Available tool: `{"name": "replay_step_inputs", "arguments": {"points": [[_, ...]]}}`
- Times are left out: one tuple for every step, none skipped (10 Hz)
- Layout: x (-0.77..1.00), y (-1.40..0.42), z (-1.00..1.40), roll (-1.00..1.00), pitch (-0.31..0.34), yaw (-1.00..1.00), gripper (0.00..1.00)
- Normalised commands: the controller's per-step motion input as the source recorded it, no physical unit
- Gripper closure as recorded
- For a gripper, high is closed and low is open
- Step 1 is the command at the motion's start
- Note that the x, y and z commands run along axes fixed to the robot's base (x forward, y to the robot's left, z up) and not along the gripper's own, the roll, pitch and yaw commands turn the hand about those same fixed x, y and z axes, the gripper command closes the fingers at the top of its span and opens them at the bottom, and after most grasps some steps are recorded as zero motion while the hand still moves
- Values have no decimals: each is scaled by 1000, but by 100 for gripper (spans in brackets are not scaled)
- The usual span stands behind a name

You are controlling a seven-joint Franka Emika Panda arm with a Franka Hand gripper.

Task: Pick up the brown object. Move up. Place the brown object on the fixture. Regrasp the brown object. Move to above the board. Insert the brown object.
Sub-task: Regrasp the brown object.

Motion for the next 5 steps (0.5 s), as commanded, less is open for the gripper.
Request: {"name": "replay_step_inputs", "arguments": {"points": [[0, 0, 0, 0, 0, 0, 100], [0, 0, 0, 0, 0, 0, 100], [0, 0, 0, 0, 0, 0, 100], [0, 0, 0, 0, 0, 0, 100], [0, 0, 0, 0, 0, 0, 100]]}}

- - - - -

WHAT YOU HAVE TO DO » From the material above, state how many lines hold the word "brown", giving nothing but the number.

RESPONSE TO THE EXERCISE » 2